December 16, 2015
When he was just thirty years old, Carl Zeiss opened a small workshop in his native Jena, where he repaired a variety of scientific instruments and even made some to order. His talent for optics was undeniable, and before the year was out he produced the first loupe microscope, in 1847.
The products that came out of his company’s workshops enjoyed a solid reputation as quality items, meticulously crafted, and Zeiss had enough business acumen to be able to align his goods with the demands of the marketplace. But in those years, optical accuracy was achieved by a time- and labor-intensive system of trial-and-error. Zeiss intuited that the design of optic systems could be better determined scientifically.
In 1872, he teamed up with the German physicist and optical engineer Ernst Abbe; together, they eventually developed the Abbe sine condition, a mathematical condition that, in theory improved the quality of microscope objecting (in theory because, at that time, no glass available was strong enough to allow for testing of the idea).
Abbe sine condition
Abbe became a silent partner in the Zeiss Company, and in 1884 he began to collaborate with a young glass chemist named Otto Schott, who had just completed a doctoral degree. Within the next two years, this partnership had produced a new type of glass, one which allowed the production of the first apochromatic microscope objective lenses. Around this time, they also founded the new Schott Glass Works of Jena.

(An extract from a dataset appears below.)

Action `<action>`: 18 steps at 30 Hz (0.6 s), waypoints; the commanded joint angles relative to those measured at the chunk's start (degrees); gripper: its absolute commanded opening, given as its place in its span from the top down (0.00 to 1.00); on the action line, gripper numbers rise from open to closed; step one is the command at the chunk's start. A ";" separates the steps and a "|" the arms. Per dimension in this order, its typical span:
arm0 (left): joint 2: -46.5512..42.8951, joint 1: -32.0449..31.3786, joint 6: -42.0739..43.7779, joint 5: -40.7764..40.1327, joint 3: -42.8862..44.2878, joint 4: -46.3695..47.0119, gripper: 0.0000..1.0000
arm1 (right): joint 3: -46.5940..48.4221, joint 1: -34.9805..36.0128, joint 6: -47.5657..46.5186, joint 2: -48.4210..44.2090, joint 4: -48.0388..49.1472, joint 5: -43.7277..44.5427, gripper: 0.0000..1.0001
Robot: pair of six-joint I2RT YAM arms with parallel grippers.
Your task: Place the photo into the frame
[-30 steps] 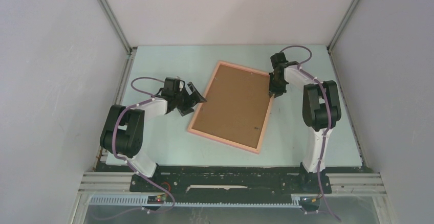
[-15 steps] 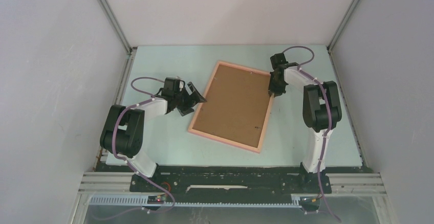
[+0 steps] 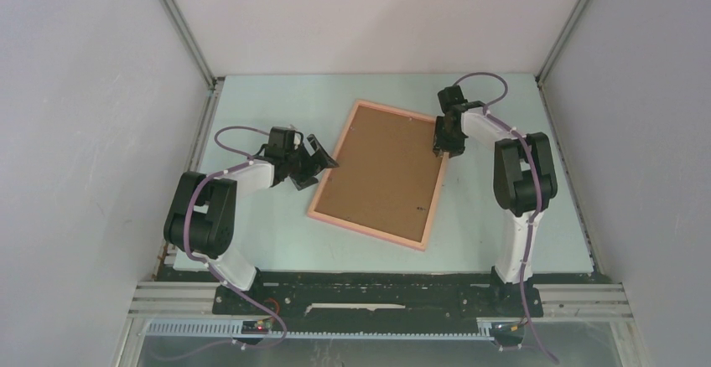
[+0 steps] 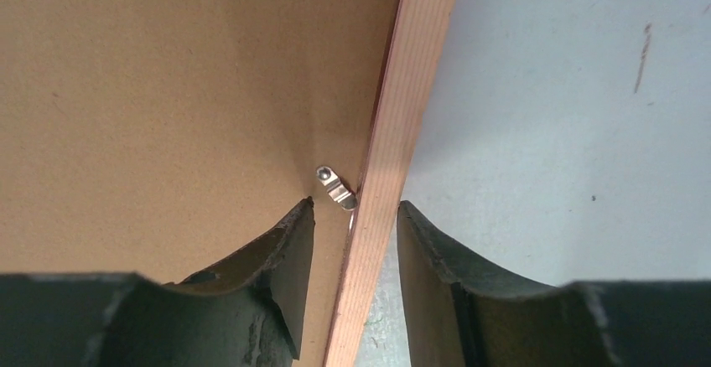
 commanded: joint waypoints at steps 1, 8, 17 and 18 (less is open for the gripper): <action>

This research, along with the growing popularity of photography, provided the impetus for Zeiss to branch out from his company’s production of microscope and optical instruments, and he began to offer a line of fine camera lenses, as well. When Carl Zeiss died in 1888, he left his company to his son Roderich and to Abbe, who soon bought out the younger man’s interest in the company.

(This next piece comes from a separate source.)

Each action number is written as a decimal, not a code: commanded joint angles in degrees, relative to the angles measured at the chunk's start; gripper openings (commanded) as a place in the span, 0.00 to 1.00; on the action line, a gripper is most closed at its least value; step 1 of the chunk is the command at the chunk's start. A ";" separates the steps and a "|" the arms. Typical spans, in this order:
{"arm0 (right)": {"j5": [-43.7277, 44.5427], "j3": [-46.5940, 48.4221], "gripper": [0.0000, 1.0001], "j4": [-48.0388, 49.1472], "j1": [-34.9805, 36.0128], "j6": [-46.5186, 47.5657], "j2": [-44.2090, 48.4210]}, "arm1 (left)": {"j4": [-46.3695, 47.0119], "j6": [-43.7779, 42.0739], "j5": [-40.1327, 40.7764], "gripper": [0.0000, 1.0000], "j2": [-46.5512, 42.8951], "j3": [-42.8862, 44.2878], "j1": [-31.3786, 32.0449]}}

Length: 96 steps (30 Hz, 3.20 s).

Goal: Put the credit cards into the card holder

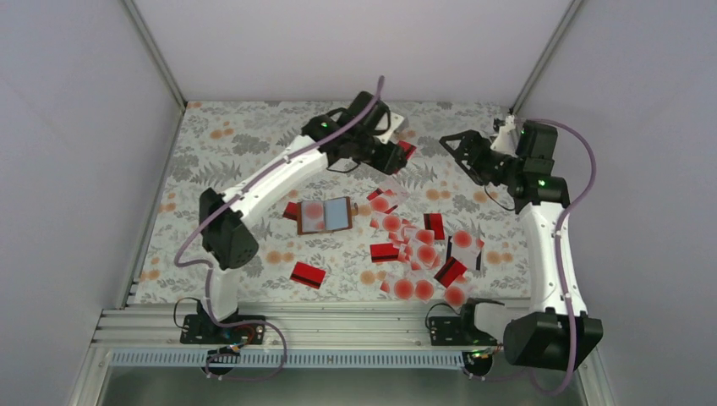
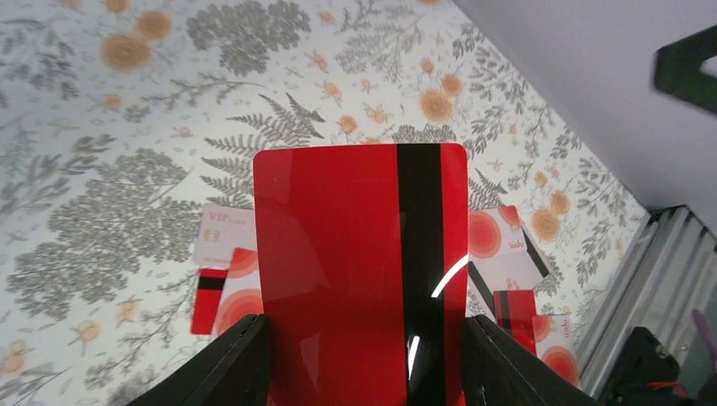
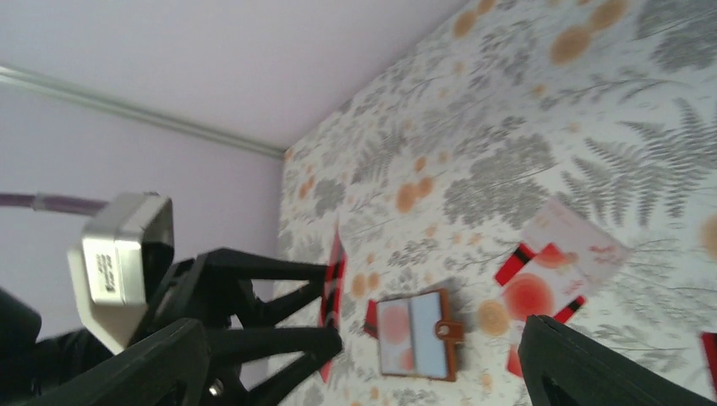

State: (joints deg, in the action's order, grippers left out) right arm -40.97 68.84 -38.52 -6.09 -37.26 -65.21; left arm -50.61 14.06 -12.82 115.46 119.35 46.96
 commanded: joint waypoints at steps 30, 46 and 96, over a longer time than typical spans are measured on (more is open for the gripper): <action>-4.82 15.19 0.47 13.82 25.19 -5.92 -16.69 | -1.70 0.33 -7.29 0.49 -20.00 -9.75 -8.73; -2.80 18.28 0.04 11.42 29.38 -9.37 -21.13 | -0.63 1.14 -2.23 0.49 -21.59 -12.85 -8.68; -38.96 25.77 0.04 19.81 27.62 4.74 -34.09 | 37.91 12.70 -54.95 0.52 -35.75 -44.73 -29.56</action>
State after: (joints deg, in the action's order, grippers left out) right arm -76.60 92.33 -16.88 20.45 -35.18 -98.26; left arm -16.91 25.36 -63.55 78.13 74.65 17.74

As director of Zeiss, Abbe then began the Carl Ziess Foundation, incorporating both the Zeiss Optical Works and the Schott Glassworks. Much of the profit from the Foundation went to the coffers of the University of Jena, as Abbe felt a great deal of gratitude to the school for his own success. His generosity didn’t end there; Abbe was also an ardent social reformer. The general purposes of the Foundation were aimed not only at advancing the sciences and the precision optics industry, but also at the ideals of social responsibility, specifically through the betterment of the local community and the employees of the company. Abbe instituted many innovations, such as the eight-hour work day, paid vacations, and employee profit-sharing. He died in 1905 (and his death was said to have been attributed to overwork).
These three men—Zeiss, Abbe and Schott—are considered to be the fathers of the modern optical sciences.
In 1926, Zeiss both acquired and merged with several smaller camera and lens manufacturers, including Contessa-Nettel, Ernemann, C.P. Goerz and Ica; all of these companies were eventually merged to form Zeiss Ikon (based in Dresden, with plants in Stuttgard and Berlin). Until production was disrupted by the Second World War, Zeiss Ikon and Carl Zeiss Jena were world leaders in camera, optics and microscope production.
A Zeiss lens for 4x5 format circa 1930
After the war (and for the next five decades), the company was split in two, the Carl Zeiss Foundation re-formed in Stuttgart, in the west, and Jena in the east, and production of the company’s product lines resumed. Despite merging with the famous firm Voitlander in the mid-1960’s, Zeiss Ikon Stuttgart ceased its production in Germany in 1972, although it did continue to market excellent products made by outside firms. And since reunification in the 1990’s, Carl Zeiss has been reviving the Zeiss Ikon name, introducing several new products, including a rangefinder camera manufactured by Cosina in Japan, using both German and Japanese optics.